Shaping Europe’s digital future seems to be top of mind across the board. You’ll recall that in February the European Commission published its visionary communication, "A European strategy for data." Ever since, there has been a hive of activity emanating from the commission giving rise to several consultations and reports across a gamut of priority areas and digital drivers ranging from AI to the Digital Services Act. What has remained a recurrent tenet to all these initiatives is the desire to establish a set of rules to govern an equitable playing field between major platforms and other digital entities and one which promotes the notions of excellence and trust.

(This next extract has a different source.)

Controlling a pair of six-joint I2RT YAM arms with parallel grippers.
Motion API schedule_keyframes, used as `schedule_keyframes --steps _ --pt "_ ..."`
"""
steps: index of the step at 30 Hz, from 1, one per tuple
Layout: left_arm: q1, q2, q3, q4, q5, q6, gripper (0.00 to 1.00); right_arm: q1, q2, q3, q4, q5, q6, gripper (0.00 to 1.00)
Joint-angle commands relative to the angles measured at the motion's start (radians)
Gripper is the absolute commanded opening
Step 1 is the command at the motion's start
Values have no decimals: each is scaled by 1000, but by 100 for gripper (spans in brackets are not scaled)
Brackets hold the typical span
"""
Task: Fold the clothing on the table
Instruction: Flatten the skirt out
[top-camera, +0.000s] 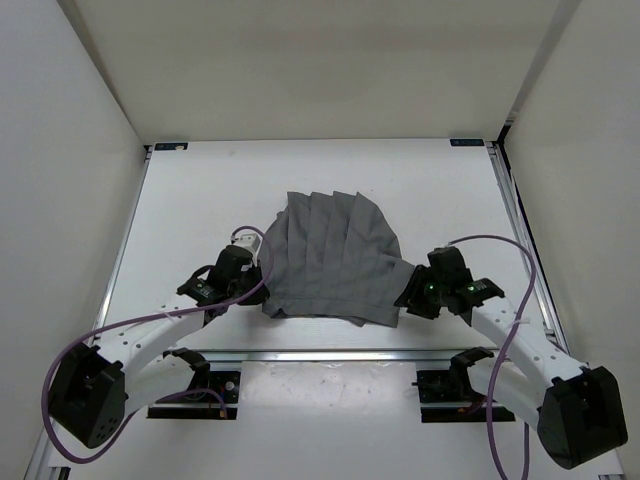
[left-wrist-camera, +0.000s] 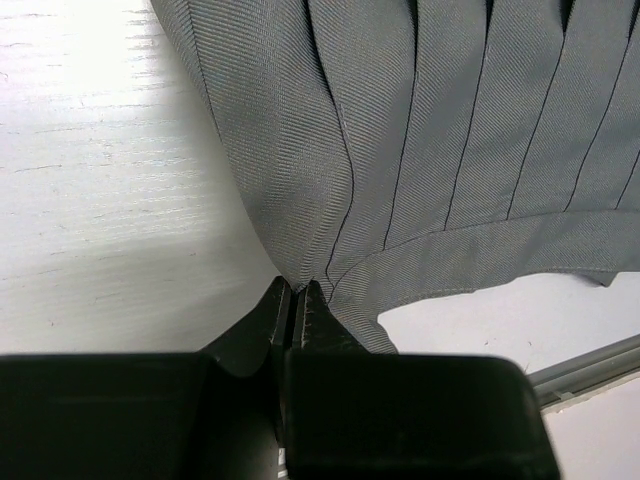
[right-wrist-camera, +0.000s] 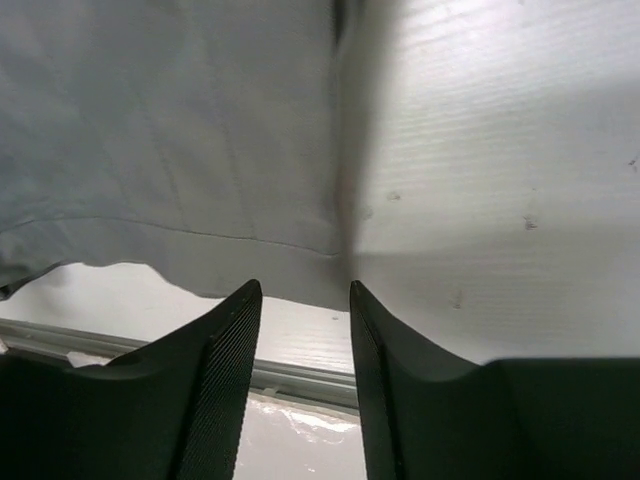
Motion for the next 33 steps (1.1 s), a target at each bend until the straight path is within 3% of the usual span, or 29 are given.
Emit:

This week, the European Data Protection Supervisor published its opinion on the EU strategy, which it adopted in March of this year. In its own words, the EDPS opinion presents its views on data strategy — as a whole — addressing specific aspects such as the public good, open data, the use of data for scientific research, data altruism and international data sharing to name a few.

The EDPS confirms it supports the wider strategic digital objectives of the European Union and the growing importance of data for both the economy and society, acknowledging developments toward an EU single digital market, as well as digital sovereignty. However, Wojciech Wiewiórowski reminds us of the "big responsibility" and duty of care that comes with big data. On European fundamental rights and values and the right to protection of personal data, his vision is crystal clear. Their foundational basis for the EU strategy of the future and its implementation as assured by the commission must be developed in full compliance with the GDPR. The EDPS furthermore recalls that the adoption of the proposed ePrivacy Regulation is also crucial in protecting these same rights in the digital age and a conditional component for the completion of the EU’s legal framework and success of an EU data strategy.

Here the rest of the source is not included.